Variational Quality Control of Non-Gaussian Innovations in the GRAPES m3DVAR System: Mass Field Evaluation of Assimilation Experiments

Abstract

The existence of outliers can seriously influence the analysis of variational data assimilation. Quality control allows us to effectively eliminate or absorb these outliers to produce better analysis fields. In particular, variational quality control (VarQC) can process gray zone outliers and is thus broadly used in variational data assimilation systems. In this study, we derived the governing equations of two VarQC algorithms that utilize different contaminated Gaussian distributions (CGDs): Gaussian plus flat distribution and Huber norm distribution. As such, these VarQC algorithms can handle outliers that have non-Gaussian innovations. We then implemented these VarQC algorithms in the Global/Regional Assimilation and PrEdiction System (GRAPES) model-level three-dimensional variational data assimilation (m3DVAR) system.

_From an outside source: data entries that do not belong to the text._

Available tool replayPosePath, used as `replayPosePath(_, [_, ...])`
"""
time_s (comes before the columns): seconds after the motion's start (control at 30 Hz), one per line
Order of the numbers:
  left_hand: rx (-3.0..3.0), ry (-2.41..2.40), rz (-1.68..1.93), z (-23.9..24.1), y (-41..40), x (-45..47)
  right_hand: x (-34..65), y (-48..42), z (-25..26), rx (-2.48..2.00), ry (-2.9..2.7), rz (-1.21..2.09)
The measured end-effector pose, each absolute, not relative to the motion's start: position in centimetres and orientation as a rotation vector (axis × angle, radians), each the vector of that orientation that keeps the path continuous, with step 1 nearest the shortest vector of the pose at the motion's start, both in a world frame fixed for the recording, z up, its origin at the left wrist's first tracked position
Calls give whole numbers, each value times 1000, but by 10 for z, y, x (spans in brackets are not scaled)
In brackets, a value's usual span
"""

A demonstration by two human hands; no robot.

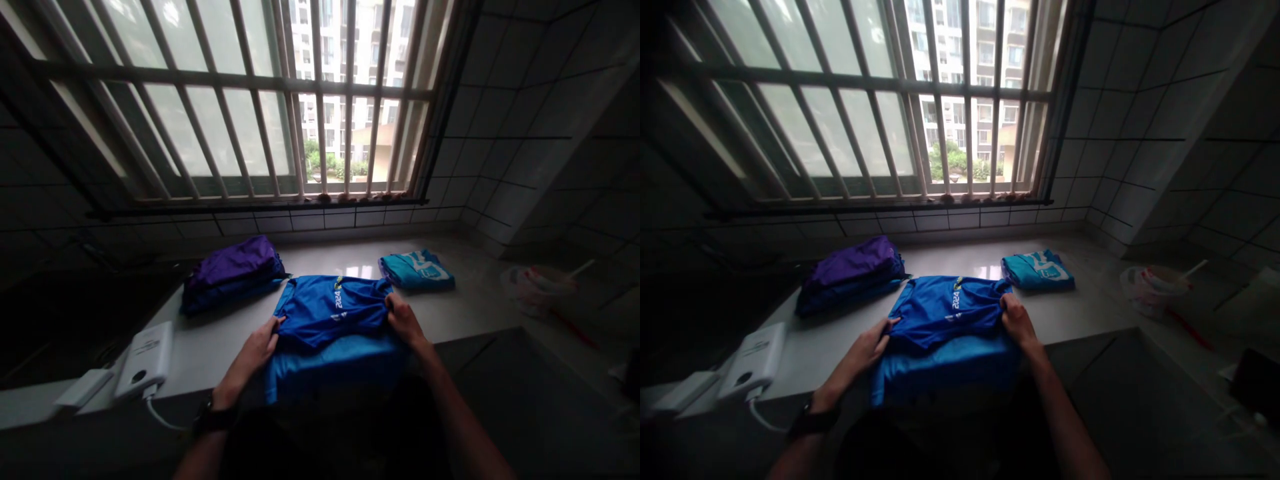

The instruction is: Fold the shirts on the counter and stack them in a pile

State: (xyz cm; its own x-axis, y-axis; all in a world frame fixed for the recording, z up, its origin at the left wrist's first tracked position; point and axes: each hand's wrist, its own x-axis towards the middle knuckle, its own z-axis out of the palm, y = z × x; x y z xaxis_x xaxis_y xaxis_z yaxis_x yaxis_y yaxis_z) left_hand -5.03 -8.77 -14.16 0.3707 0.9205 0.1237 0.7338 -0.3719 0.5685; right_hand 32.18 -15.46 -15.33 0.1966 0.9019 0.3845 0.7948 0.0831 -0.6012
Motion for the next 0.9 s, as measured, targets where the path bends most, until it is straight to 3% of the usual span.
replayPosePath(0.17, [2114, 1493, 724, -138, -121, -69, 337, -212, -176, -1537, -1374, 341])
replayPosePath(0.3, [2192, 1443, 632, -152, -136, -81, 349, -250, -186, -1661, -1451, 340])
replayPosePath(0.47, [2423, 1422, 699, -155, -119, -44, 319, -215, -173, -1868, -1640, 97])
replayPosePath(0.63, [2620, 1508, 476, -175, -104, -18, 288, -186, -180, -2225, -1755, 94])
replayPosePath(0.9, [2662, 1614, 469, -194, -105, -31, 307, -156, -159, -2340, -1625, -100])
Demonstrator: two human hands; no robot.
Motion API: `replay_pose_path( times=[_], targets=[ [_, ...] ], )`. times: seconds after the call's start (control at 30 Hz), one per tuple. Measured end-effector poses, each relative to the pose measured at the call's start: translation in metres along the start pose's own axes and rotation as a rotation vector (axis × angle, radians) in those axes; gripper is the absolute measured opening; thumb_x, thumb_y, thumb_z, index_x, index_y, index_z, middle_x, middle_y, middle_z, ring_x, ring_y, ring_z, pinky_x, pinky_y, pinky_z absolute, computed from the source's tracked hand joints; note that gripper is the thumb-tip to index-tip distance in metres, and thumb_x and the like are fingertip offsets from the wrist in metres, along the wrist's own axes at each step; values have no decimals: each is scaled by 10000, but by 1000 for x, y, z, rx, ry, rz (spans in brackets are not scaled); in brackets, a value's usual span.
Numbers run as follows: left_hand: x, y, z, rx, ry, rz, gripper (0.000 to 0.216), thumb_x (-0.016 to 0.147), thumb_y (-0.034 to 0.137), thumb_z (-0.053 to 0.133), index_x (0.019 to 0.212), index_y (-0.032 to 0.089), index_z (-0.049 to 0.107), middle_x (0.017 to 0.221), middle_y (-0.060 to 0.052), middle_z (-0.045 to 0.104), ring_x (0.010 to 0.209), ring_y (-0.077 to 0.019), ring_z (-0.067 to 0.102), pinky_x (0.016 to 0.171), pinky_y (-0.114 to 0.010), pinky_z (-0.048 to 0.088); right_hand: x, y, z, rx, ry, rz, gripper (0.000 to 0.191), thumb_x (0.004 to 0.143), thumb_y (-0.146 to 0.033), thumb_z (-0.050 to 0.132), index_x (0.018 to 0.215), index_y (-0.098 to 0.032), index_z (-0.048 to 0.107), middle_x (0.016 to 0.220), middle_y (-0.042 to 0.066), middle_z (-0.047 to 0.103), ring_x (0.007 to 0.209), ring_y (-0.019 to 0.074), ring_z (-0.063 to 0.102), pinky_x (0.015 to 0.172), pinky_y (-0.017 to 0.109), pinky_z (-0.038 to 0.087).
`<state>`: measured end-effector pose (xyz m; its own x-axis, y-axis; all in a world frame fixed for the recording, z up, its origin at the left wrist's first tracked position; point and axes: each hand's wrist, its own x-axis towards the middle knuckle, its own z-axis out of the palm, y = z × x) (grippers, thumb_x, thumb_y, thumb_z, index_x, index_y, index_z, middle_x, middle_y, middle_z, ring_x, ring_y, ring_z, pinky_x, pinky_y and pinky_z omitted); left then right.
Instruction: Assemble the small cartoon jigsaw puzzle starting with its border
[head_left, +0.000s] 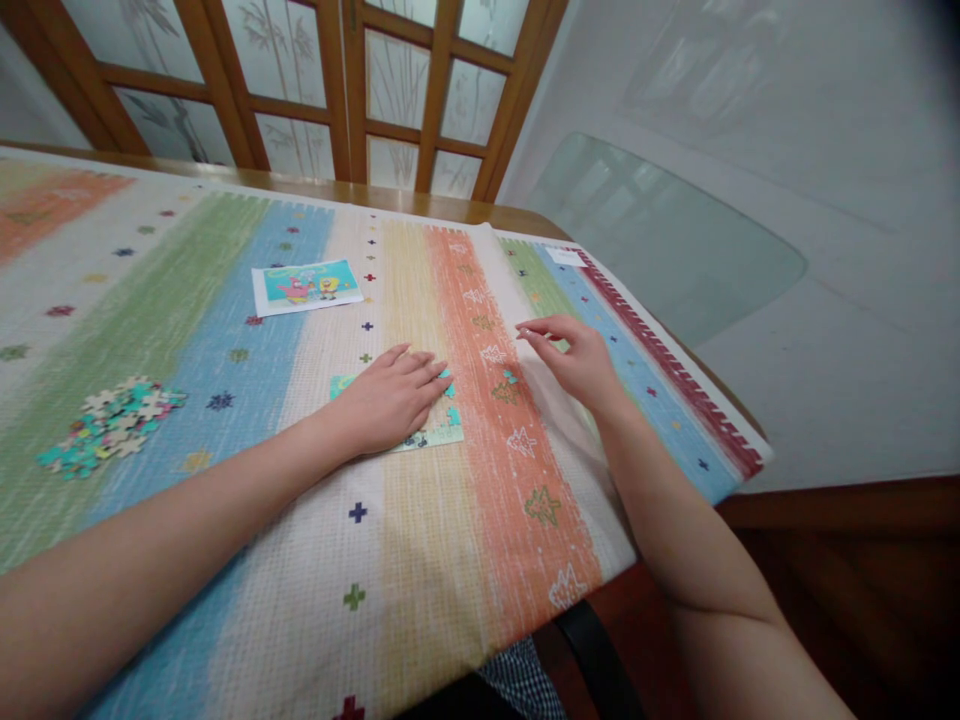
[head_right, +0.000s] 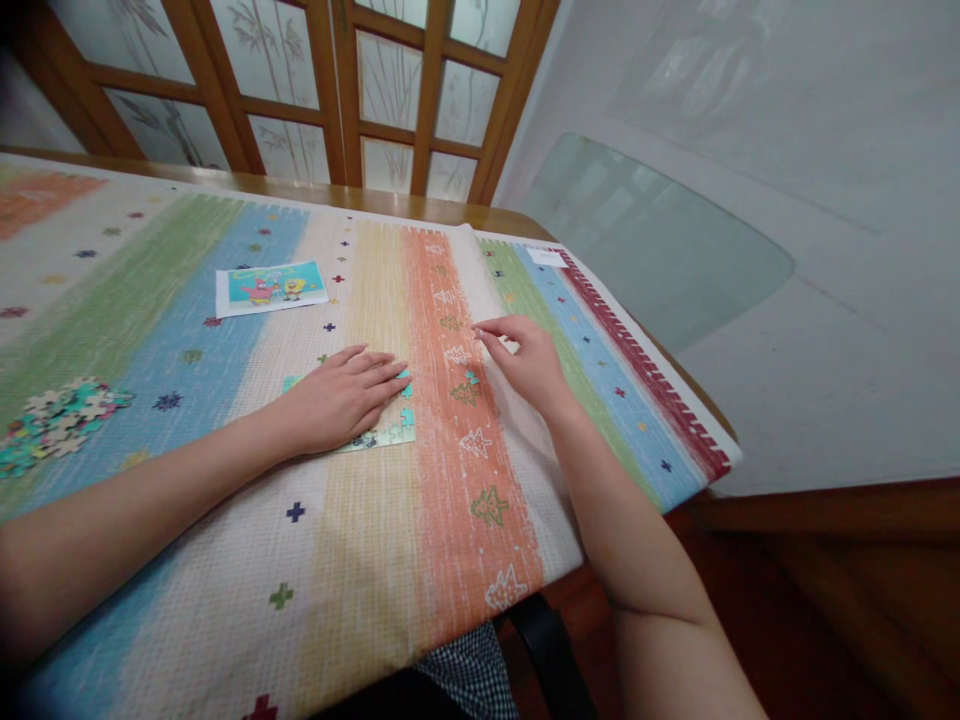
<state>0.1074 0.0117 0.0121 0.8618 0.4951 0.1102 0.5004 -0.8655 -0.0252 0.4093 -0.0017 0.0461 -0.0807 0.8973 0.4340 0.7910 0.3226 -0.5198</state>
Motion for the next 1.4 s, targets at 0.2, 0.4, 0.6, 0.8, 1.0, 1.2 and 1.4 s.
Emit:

Tests using artificial observations indicated that the VarQC using the Huber distribution has stronger robustness for including outliers to improve posterior analysis than that of the VarQC using the Gaussian plus flat distribution. Furthermore, real observation experiments show that the distribution of observation analysis weights conform well with theory, indicating that the VarQC is effective in the GRAPES m3DVAR system. Subsequent case study and long-period data assimilation experiments show that the spatial distribution and amplitude of the observation analysis weights are related to the mass field’s (geopotential height and temperature) analysis increments. Compared to the control experiment, VarQC experiments have noticeably better posterior mass fields. Finally, the VarQC using the Huber distribution is superior to the VarQC using the Gaussian plus flat distribution, especially at the middle and lower levels.